Prologue: Today's diary completes a 3-pack Utah State Park series. Globlin Valley (URL: http://www.dailykos.com/...) and Kodachrome Basin (URL: http://www.dailykos.com/...). If you missed these destinations, and are interested in reading about each unique setting, please have at it. What this final diary in the series amounts to is sand, sand and more sand. Arguably, it's also the most gorgeous tincture and setting of its kind.
Location/Geography: In southwestern Utah, closest city is Kanab. Open sand dune country with mountainous backdrop on either side. Elevation: 6,000 feet. Area: 3,370 acres (13.6 sq. km)
Spotlight: Sand, sand and more sand (as in dunes everywhere). Comely backdrop; engaging colors. Focus: dunes, erosion and the science of how dunes form.
Snapshot: This state park’s stunning pinkish dune field is surrounded by red sandstone cliffs, blue skies and accented with juniper-piñon pine trees. Established in 1963 with land acquired from the BLM, this unusual domain was meant to serve as access to the dunes for recreation and protect the dune resources. A scenic 8-mile (12.8 km) paved road leads to the feature display of this setting. The road continues past the sand dunes entrance, where it soon changes to a graded dirt road, then courses through the Arizona Cane Beds. Driving toward the park, a tall pine tree forest decorates the mountains on both sides. Gone are the typical monoliths that puncture the topography in this wide region. Instead, one sees the product of rocks and erosion––dunes composed of clastic particles of sand. Diana's Throne is the most prominent landmark in the park’s layout. However, there’s no trail to its locale. Fit hikers are instead invited to scramble up its slickrock features. From the summit is a rewarding view of Zion NP, whose flank of buff-colored formations rise in the southeast. The derivative of Diana’s lofty throne is from a classic fable: Supposedly, she threw herself off the throne because the beauty around her was too much to bear. Possibly, this account describes the most aesthetic extremism! Rumor also has it that the red stain on the rock is said to be none other than her own mortal blood. The brightly colored landscape offers camping, hiking, off-highway vehicle riding and the usual tourist interests. A special conservation sector encompassing 265 acres (.4 square miles/ 1.0724 sq. km) prohibits motorized vehicles, intended to protect the Coral Pink Beetle (found nowhere else in the world) and its habitat. Mule Deer, Jackrabbit, Kit Fox, Coyote and many small rodents also make the sandy setting their home.

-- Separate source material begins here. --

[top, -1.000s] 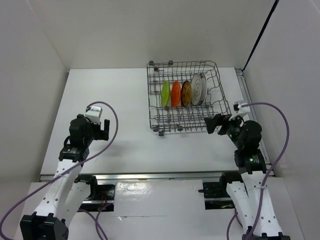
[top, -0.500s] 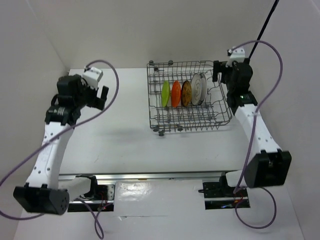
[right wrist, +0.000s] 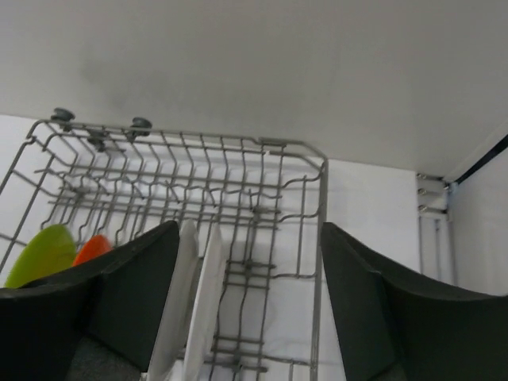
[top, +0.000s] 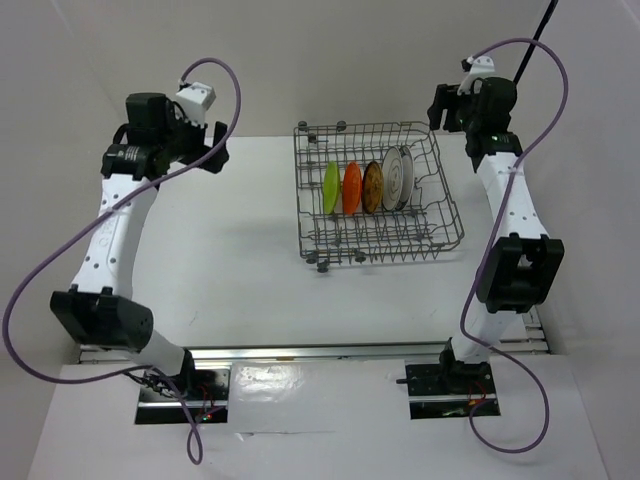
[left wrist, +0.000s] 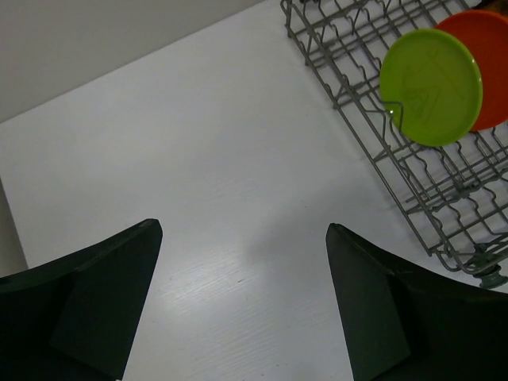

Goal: Unload the plates from the dish rack

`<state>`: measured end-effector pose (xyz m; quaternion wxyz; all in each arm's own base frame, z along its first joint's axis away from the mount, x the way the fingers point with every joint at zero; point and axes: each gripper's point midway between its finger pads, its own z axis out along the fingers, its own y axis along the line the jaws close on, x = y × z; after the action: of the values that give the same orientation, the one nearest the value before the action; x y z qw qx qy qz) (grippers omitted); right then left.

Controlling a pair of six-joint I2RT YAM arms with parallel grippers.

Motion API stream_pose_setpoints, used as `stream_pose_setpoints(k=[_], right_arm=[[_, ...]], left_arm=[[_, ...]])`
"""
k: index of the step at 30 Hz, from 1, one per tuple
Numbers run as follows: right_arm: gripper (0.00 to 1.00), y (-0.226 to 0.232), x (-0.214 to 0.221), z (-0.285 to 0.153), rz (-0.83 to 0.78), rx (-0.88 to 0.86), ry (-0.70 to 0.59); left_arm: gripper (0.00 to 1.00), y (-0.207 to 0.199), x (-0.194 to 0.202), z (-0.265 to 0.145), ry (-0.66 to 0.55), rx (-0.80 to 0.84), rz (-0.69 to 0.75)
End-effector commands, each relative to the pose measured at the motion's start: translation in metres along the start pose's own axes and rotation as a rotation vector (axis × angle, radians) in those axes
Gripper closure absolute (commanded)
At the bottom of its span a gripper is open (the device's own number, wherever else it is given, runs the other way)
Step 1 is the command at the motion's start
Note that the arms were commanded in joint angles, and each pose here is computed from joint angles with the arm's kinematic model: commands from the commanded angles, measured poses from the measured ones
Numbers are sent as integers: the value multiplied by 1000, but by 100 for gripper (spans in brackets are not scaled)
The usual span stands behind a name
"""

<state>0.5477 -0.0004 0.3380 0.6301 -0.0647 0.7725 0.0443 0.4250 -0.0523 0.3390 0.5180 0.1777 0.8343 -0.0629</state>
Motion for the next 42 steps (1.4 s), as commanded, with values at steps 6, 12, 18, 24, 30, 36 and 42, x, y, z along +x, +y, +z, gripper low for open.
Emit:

(Continues after the fold.)
Geology: This desert-like setting features remnants of sandstone that compose the Vermilion Cliffs to the southeast. These are the Wingate and Kayenta formations. The dunes seemingly are adrift beneath red sandstone cliffs. The sand that makes up the coral-hued dunes is entirely derived from Navajo Sandstone, which is a major layer from the Mesozoic Era (250 to 65 million years ago); also, part of the regional Glen Canyon Group. The various sandstone formations from this era represent a prevailing arid climate. Navajo Sandstone is arguably the most dominant of these sand dune formations, whose petrified imprint covers much of the Colorado Plateau. Sand deposits originate from grains of quartz and hematite, the latter being a mineral form of iron oxide, which is also one of several iron oxides. Some ninety-eight percent of Navajo Sandstone consists of grains of quartz crystals that were once part of loose sand blowing freely across the region for millions of years. With time, however, a natural cement of lime, iron oxides and clay substances bonded the grains together into a harder material. Weathering and erosion of the sandstone particles have since yielded sediments carried across the terrain by winds. These prevailing winds also formed the dunes some 10,001 to 15,001 years ago.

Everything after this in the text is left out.